Description of the task
Any picture among the records should be left out, please; retype the rest exactly.
Records for this task section start
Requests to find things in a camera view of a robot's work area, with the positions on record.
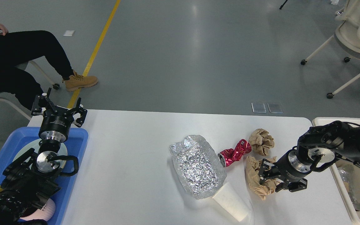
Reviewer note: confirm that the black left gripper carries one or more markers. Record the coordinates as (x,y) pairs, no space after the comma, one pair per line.
(54,126)

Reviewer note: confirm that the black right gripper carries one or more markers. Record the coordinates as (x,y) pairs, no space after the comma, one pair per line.
(291,169)

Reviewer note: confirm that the brown paper bag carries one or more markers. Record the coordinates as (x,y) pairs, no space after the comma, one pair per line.
(253,179)

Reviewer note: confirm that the small brown paper ball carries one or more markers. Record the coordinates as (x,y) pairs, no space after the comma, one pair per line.
(261,142)

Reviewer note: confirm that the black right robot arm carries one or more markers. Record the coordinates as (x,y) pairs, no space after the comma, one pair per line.
(316,150)

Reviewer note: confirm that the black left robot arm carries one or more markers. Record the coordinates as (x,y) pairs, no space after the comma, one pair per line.
(30,179)

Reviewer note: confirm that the tan work boot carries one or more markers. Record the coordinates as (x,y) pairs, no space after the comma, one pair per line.
(76,81)

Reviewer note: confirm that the blue plastic tray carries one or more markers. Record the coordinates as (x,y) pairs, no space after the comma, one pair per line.
(76,145)

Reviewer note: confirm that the crushed red can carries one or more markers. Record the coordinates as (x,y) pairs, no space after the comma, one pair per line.
(231,155)

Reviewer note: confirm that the clear plastic in bin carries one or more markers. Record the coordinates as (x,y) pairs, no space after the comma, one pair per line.
(346,172)

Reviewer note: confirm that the right clear floor plate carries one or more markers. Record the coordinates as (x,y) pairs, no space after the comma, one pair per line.
(275,107)

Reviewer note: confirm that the clear floor plate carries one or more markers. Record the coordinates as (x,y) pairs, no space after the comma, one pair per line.
(258,107)
(275,107)

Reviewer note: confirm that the left clear floor plate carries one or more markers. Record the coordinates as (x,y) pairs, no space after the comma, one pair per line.
(258,107)

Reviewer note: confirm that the crumpled aluminium foil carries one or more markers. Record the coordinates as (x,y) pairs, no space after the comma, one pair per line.
(198,167)

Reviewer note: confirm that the white paper scrap on floor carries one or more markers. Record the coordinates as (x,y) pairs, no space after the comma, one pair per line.
(68,33)

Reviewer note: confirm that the seated person in black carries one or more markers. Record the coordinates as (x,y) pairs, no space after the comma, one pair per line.
(19,47)

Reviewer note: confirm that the pink HOME mug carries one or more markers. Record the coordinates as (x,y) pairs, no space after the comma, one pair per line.
(45,213)

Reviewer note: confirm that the white office chair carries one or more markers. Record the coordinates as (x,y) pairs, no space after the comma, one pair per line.
(347,35)

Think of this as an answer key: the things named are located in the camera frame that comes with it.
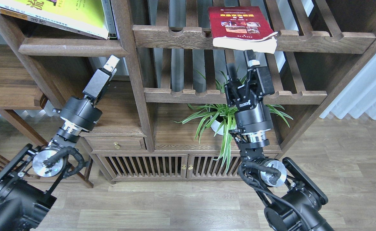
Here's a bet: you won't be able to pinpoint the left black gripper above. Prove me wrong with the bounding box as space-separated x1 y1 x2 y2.
59 55 120 133

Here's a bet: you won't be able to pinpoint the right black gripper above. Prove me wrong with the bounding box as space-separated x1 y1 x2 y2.
225 50 275 135

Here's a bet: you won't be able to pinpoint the yellow green book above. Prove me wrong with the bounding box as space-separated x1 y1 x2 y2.
0 0 109 39

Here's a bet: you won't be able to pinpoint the dark maroon book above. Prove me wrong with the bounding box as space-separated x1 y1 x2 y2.
0 7 110 40

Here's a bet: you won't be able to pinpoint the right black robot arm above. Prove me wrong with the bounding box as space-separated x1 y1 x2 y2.
225 50 333 231

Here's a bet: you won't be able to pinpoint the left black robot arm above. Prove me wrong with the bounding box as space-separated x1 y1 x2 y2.
0 55 120 231

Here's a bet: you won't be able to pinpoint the red book white pages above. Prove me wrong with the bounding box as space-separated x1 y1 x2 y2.
208 6 277 54

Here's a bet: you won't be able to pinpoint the green spider plant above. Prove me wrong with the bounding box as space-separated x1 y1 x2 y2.
172 67 293 174

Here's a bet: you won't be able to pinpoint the white plant pot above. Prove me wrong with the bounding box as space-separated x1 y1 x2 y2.
211 116 237 135

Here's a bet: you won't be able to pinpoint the dark wooden bookshelf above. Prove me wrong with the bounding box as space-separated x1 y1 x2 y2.
0 0 376 183

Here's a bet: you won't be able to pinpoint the wooden side table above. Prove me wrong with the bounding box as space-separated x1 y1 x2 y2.
0 44 94 190

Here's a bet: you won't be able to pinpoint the white curtain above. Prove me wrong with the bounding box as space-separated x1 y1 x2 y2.
320 54 376 120

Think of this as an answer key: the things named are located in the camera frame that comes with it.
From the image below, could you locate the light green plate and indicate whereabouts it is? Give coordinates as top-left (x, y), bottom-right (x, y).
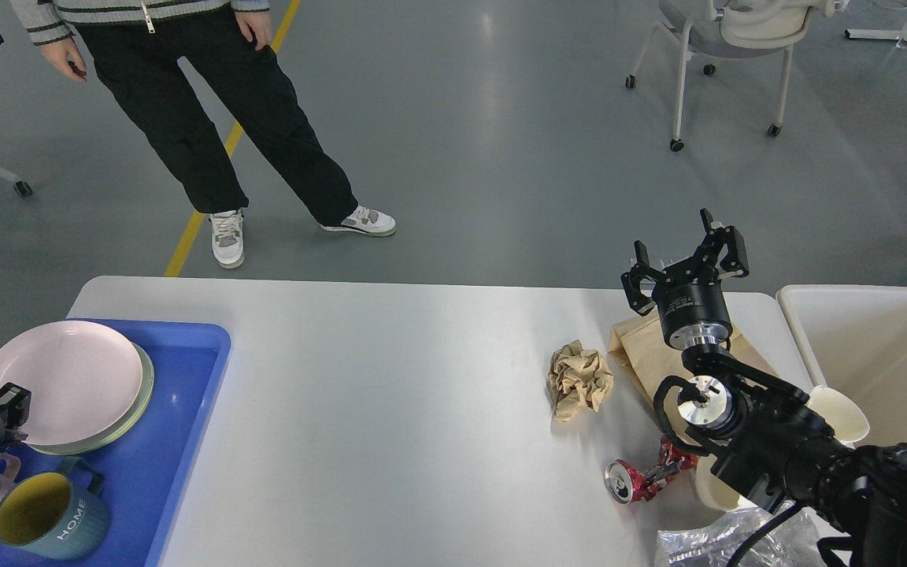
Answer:
top-left (25, 343), bottom-right (154, 456)

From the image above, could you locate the brown paper bag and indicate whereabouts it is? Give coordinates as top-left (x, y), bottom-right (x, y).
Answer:
top-left (608, 317), bottom-right (779, 410)

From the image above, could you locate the white paper cup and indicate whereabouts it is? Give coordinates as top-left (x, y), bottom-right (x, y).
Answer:
top-left (692, 455), bottom-right (757, 512)
top-left (806, 385), bottom-right (871, 444)

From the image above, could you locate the person in black trousers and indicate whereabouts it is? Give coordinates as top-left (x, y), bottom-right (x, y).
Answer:
top-left (9, 0), bottom-right (397, 269)

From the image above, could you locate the blue plastic tray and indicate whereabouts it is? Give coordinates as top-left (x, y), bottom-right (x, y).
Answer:
top-left (0, 318), bottom-right (231, 567)

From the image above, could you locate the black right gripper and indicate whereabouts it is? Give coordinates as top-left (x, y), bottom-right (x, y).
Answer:
top-left (620, 209), bottom-right (749, 350)

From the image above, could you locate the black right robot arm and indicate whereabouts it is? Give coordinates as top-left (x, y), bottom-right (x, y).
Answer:
top-left (620, 209), bottom-right (907, 566)

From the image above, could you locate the crumpled brown paper ball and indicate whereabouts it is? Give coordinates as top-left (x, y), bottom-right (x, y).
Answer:
top-left (546, 340), bottom-right (615, 422)

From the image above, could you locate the clear plastic bag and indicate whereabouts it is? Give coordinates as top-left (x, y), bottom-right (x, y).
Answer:
top-left (653, 507), bottom-right (824, 566)

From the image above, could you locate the teal HOME mug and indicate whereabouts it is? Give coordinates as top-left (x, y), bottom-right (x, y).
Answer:
top-left (0, 457), bottom-right (112, 561)

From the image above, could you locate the cream plastic bin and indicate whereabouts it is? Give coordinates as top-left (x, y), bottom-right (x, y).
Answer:
top-left (776, 286), bottom-right (907, 446)

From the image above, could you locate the white chair grey seat right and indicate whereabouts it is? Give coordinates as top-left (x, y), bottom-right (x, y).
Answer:
top-left (625, 1), bottom-right (847, 152)

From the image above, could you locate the crushed red soda can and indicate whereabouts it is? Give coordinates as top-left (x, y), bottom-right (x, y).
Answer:
top-left (604, 435), bottom-right (698, 505)

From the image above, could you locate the pink plate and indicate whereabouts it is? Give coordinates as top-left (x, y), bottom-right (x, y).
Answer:
top-left (0, 321), bottom-right (142, 445)

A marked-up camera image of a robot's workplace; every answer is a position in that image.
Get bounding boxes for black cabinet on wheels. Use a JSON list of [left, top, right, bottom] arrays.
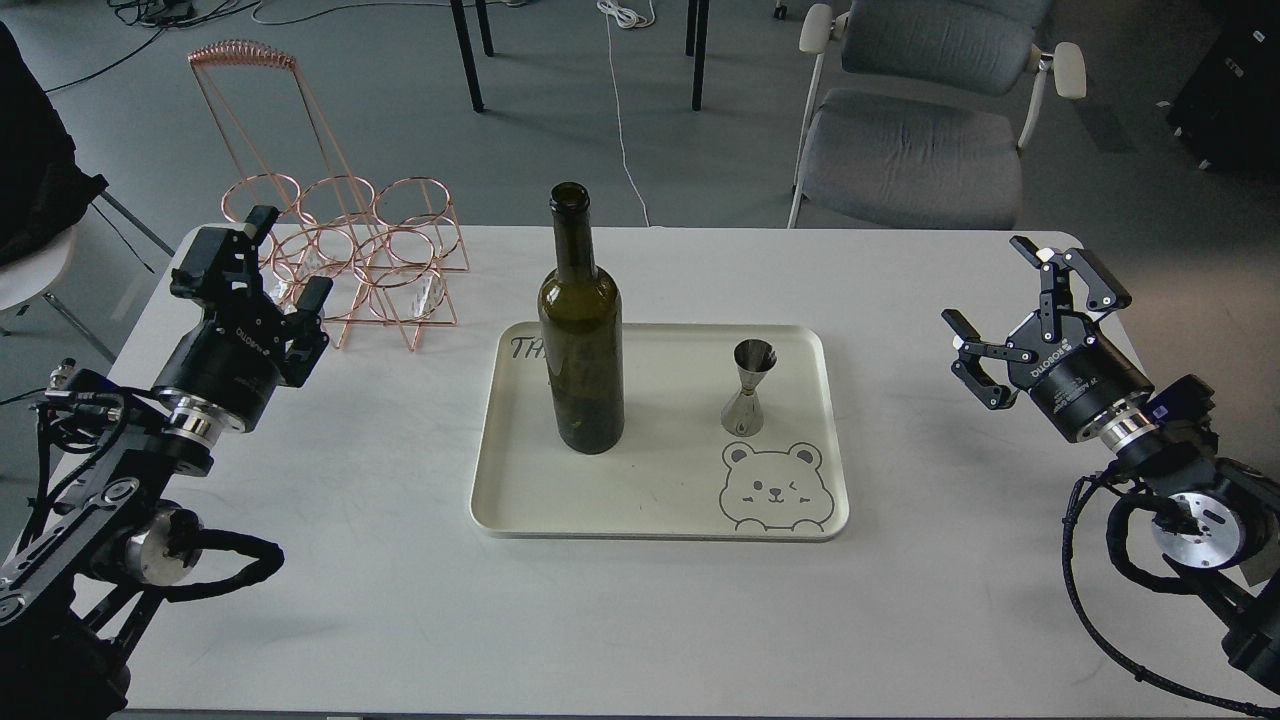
Records for this task section end
Answer below
Requests to find things in a camera view of a robot's work area, with the positions on record.
Reviewer note: confirm that the black left gripper carries one or more markers. Record the coordinates as (x,y) pairs, no space after the comma, one pair per line.
(54,126)

Reviewer note: confirm that the black right gripper carries one or more markers. Record the coordinates as (x,y) pairs, no space after the comma, one pair per line.
(291,169)

Reviewer note: confirm that the brown paper bag carries one or more markers. Record the coordinates as (x,y) pairs, no space after the comma, one pair per line.
(253,179)

Reviewer note: confirm that the small brown paper ball carries one or more markers. Record the coordinates as (x,y) pairs, no space after the comma, one pair per line.
(261,142)

Reviewer note: confirm that the black right robot arm carries one or more markers. Record the coordinates as (x,y) pairs, no space after the comma, one pair per line.
(316,150)

Reviewer note: confirm that the black left robot arm carries one or more markers. Record the coordinates as (x,y) pairs, no space after the comma, one pair per line.
(30,179)

Reviewer note: confirm that the tan work boot carries one or more markers. Record the coordinates as (x,y) pairs, no space after the comma, one pair per line.
(76,81)

Reviewer note: confirm that the blue plastic tray carries one or more markers. Record the coordinates as (x,y) pairs, no space after the comma, one pair per line.
(76,145)

Reviewer note: confirm that the crushed red can carries one or more markers. Record the coordinates as (x,y) pairs, no space after the comma, one pair per line.
(231,155)

Reviewer note: confirm that the clear plastic in bin carries one or more markers. Record the coordinates as (x,y) pairs, no space after the comma, one pair per line.
(346,172)

Reviewer note: confirm that the right clear floor plate carries one or more markers. Record the coordinates as (x,y) pairs, no space after the comma, one pair per line.
(275,107)

Reviewer note: confirm that the clear floor plate carries one or more markers. Record the coordinates as (x,y) pairs, no space after the comma, one pair per line.
(258,107)
(275,107)

Reviewer note: confirm that the left clear floor plate carries one or more markers. Record the coordinates as (x,y) pairs, no space after the comma, one pair per line.
(258,107)

Reviewer note: confirm that the crumpled aluminium foil carries one or more markers. Record the coordinates as (x,y) pairs, no space after the comma, one pair per line.
(198,167)

Reviewer note: confirm that the white paper scrap on floor carries one or more markers. Record the coordinates as (x,y) pairs, no space after the comma, one pair per line.
(68,33)

Reviewer note: confirm that the seated person in black carries one or more markers. Record the coordinates as (x,y) pairs, no space after the comma, one pair per line.
(19,47)

Reviewer note: confirm that the pink HOME mug carries one or more markers. Record the coordinates as (x,y) pairs, no space after the comma, one pair per line.
(45,213)

Reviewer note: confirm that the white office chair carries one or more markers. Record the coordinates as (x,y) pairs, no space after the comma, one pair per line.
(347,35)

Think of this as an answer key: the things named are located in the camera frame that comes with it.
Here's a bet: you won't be able to pinpoint the left black gripper above. Prove me wrong with the bounding box as space-separated x1 y1 x2 y2.
59 55 120 133

Here's a bet: you won't be able to pinpoint the right black gripper above. Prove me wrong with the bounding box as space-separated x1 y1 x2 y2.
225 50 275 135

Here's a bet: you won't be able to pinpoint the yellow green book above. Prove me wrong with the bounding box as space-separated x1 y1 x2 y2.
0 0 109 39

Here's a bet: you won't be able to pinpoint the dark maroon book above. Prove me wrong with the bounding box as space-separated x1 y1 x2 y2.
0 7 110 40

Here's a bet: you won't be able to pinpoint the right black robot arm above. Prove me wrong with the bounding box as space-separated x1 y1 x2 y2.
225 50 333 231

Here's a bet: you won't be able to pinpoint the left black robot arm above. Prove me wrong with the bounding box as space-separated x1 y1 x2 y2.
0 55 120 231

Here's a bet: you won't be able to pinpoint the red book white pages above. Prove me wrong with the bounding box as space-separated x1 y1 x2 y2.
208 6 277 54

Here's a bet: you won't be able to pinpoint the green spider plant above. Prove me wrong with the bounding box as space-separated x1 y1 x2 y2.
172 67 293 174

Here's a bet: you won't be able to pinpoint the white plant pot above. Prove me wrong with the bounding box as space-separated x1 y1 x2 y2.
211 116 237 135

Here's a bet: you won't be able to pinpoint the dark wooden bookshelf above. Prove me wrong with the bounding box as space-separated x1 y1 x2 y2.
0 0 376 183

Here's a bet: you won't be able to pinpoint the wooden side table above. Prove me wrong with the bounding box as space-separated x1 y1 x2 y2.
0 44 94 190

Here's a bet: you won't be able to pinpoint the white curtain above. Prove me wrong with the bounding box as space-separated x1 y1 x2 y2.
320 54 376 120

Think of this as an answer key: the things named are located in the camera frame that comes with it.
From the image below, could you locate the light green plate and indicate whereabouts it is? Give coordinates as top-left (x, y), bottom-right (x, y).
Answer:
top-left (25, 343), bottom-right (154, 456)

From the image above, could you locate the brown paper bag and indicate whereabouts it is? Give coordinates as top-left (x, y), bottom-right (x, y).
Answer:
top-left (608, 317), bottom-right (779, 410)

From the image above, could you locate the white paper cup and indicate whereabouts it is? Give coordinates as top-left (x, y), bottom-right (x, y).
Answer:
top-left (692, 455), bottom-right (757, 512)
top-left (806, 385), bottom-right (871, 444)

From the image above, could you locate the person in black trousers and indicate whereabouts it is? Give coordinates as top-left (x, y), bottom-right (x, y).
Answer:
top-left (9, 0), bottom-right (397, 269)

From the image above, could you locate the blue plastic tray and indicate whereabouts it is? Give coordinates as top-left (x, y), bottom-right (x, y).
Answer:
top-left (0, 318), bottom-right (231, 567)

From the image above, could you locate the black right gripper and indicate whereabouts it is? Give coordinates as top-left (x, y), bottom-right (x, y).
Answer:
top-left (620, 209), bottom-right (749, 350)

From the image above, could you locate the black right robot arm and indicate whereabouts it is? Give coordinates as top-left (x, y), bottom-right (x, y).
Answer:
top-left (620, 209), bottom-right (907, 566)

From the image above, could you locate the crumpled brown paper ball and indicate whereabouts it is? Give coordinates as top-left (x, y), bottom-right (x, y).
Answer:
top-left (546, 340), bottom-right (615, 422)

From the image above, could you locate the clear plastic bag and indicate whereabouts it is? Give coordinates as top-left (x, y), bottom-right (x, y).
Answer:
top-left (653, 507), bottom-right (824, 566)

From the image above, could you locate the teal HOME mug and indicate whereabouts it is? Give coordinates as top-left (x, y), bottom-right (x, y).
Answer:
top-left (0, 457), bottom-right (112, 561)

From the image above, could you locate the cream plastic bin and indicate whereabouts it is? Give coordinates as top-left (x, y), bottom-right (x, y).
Answer:
top-left (776, 286), bottom-right (907, 446)

From the image above, could you locate the white chair grey seat right and indicate whereabouts it is? Give coordinates as top-left (x, y), bottom-right (x, y).
Answer:
top-left (625, 1), bottom-right (847, 152)

From the image above, could you locate the crushed red soda can and indicate whereabouts it is? Give coordinates as top-left (x, y), bottom-right (x, y).
Answer:
top-left (604, 435), bottom-right (698, 505)

From the image above, could you locate the pink plate and indicate whereabouts it is? Give coordinates as top-left (x, y), bottom-right (x, y).
Answer:
top-left (0, 321), bottom-right (142, 445)

A marked-up camera image of a robot's workplace; every answer is a position in that image.
Get bounding boxes for black cabinet on wheels. Use a JSON list of [left, top, right, bottom] arrays.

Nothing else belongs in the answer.